* [PROVIDED DATA]:
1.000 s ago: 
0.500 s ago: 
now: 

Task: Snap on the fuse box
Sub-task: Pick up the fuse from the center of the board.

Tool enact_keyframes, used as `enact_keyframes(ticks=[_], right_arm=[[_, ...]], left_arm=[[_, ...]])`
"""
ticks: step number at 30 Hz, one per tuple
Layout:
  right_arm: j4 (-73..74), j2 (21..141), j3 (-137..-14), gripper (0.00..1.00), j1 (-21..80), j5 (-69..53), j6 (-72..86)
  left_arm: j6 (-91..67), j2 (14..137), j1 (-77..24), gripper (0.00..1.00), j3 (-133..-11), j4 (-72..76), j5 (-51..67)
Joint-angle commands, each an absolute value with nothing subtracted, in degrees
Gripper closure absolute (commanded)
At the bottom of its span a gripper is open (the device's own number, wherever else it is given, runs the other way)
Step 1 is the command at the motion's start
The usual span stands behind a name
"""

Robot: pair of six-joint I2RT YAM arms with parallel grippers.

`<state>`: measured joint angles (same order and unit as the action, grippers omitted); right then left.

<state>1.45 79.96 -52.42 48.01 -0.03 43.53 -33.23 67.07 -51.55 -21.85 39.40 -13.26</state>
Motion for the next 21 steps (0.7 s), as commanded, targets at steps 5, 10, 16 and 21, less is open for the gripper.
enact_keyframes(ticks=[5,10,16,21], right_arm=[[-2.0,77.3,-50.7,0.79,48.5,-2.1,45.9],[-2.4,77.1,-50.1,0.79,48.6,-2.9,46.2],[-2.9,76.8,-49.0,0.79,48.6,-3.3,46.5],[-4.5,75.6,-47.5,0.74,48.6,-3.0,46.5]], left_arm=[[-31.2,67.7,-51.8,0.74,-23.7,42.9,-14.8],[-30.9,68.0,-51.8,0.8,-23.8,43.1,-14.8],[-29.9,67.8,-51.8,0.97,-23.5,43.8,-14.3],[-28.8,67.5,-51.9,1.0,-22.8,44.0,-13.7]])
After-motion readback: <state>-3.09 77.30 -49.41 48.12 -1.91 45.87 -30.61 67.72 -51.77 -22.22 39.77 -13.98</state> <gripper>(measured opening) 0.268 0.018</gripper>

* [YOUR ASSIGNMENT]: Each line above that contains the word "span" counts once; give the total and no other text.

* [TASK RESULT]: 2